# [Work instructions]
Search the entries below for the word "post" and copy each line that has it.

━━━━━━━━━━━━━━━━

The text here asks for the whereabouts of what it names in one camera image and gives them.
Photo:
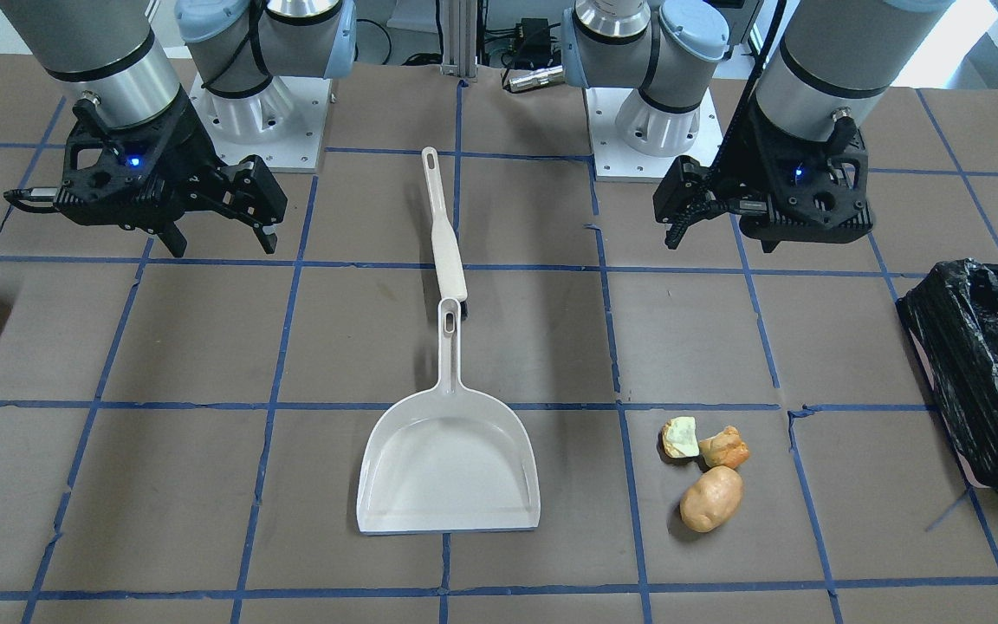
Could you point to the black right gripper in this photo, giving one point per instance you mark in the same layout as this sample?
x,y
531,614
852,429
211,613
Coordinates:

━━━━━━━━━━━━━━━━

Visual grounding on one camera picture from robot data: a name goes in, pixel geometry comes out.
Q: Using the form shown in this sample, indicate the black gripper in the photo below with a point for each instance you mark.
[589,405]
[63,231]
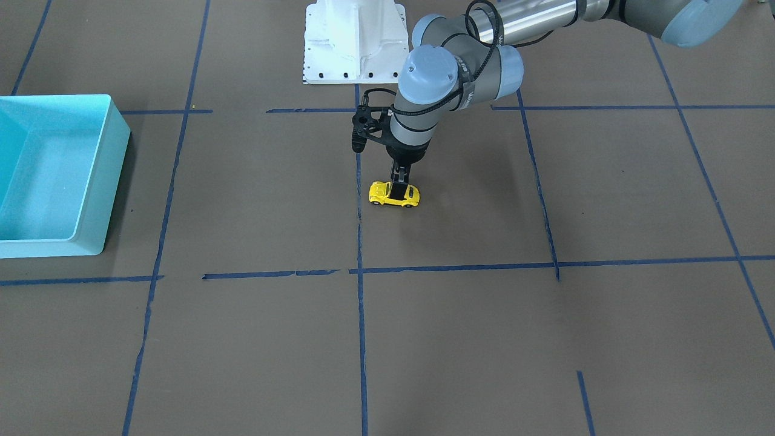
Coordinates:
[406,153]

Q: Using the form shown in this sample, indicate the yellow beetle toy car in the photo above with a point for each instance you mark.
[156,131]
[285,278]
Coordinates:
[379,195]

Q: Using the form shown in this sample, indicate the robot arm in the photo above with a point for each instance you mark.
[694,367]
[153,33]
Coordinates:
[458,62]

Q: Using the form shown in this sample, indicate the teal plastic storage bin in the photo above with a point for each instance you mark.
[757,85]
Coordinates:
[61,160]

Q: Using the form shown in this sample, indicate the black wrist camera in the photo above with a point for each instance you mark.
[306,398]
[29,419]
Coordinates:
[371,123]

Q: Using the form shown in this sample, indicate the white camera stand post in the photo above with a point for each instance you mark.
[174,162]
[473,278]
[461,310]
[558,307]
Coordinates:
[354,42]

━━━━━━━━━━━━━━━━

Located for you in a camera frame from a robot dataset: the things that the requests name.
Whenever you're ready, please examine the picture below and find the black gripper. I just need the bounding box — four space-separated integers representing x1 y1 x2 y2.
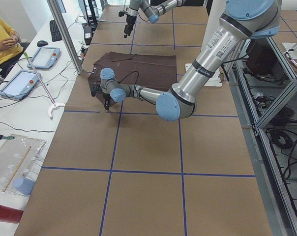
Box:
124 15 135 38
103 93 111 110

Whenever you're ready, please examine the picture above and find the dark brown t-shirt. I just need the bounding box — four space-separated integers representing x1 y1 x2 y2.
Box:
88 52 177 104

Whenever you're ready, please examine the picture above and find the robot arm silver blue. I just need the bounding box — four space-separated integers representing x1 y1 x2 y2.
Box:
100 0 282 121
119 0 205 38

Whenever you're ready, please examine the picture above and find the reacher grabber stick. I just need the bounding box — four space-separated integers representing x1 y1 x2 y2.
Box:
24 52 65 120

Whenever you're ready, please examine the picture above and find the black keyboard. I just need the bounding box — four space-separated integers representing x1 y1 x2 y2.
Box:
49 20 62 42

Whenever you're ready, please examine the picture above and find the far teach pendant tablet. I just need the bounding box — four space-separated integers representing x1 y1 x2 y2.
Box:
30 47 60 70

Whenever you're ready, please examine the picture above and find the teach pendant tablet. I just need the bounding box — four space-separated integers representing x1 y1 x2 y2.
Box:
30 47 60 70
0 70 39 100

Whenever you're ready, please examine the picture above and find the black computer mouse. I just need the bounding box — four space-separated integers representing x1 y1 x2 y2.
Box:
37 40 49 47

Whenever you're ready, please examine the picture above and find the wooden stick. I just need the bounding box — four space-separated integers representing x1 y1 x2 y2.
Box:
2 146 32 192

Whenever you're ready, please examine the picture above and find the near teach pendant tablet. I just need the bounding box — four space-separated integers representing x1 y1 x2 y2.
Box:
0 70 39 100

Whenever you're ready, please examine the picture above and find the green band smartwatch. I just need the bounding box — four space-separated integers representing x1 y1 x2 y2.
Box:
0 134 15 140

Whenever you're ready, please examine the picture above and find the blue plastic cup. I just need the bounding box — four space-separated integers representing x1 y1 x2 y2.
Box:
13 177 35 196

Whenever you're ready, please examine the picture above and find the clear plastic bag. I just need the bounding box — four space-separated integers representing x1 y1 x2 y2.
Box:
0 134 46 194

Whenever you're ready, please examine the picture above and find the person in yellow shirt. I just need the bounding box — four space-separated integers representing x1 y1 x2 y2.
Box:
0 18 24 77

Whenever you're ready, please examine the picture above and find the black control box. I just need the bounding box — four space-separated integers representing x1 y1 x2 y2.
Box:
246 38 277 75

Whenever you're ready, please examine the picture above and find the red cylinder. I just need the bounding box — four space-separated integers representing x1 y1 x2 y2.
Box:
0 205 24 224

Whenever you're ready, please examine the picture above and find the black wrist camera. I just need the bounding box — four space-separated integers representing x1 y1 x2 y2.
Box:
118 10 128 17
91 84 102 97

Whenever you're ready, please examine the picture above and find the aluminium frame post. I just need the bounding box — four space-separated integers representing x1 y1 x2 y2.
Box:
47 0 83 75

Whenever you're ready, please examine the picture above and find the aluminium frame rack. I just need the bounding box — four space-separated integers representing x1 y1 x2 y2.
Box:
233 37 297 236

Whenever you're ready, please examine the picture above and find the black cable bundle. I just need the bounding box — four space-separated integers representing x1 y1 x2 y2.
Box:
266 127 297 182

━━━━━━━━━━━━━━━━

# [Task output]
Q: Using the form shown in this sample, indicate the white camera stand post in the photo above with a point for each instance you mark.
Whenever you're ready, please examine the picture above and find the aluminium frame post. I just need the bounding box — four space-separated integers representing x1 y1 x2 y2.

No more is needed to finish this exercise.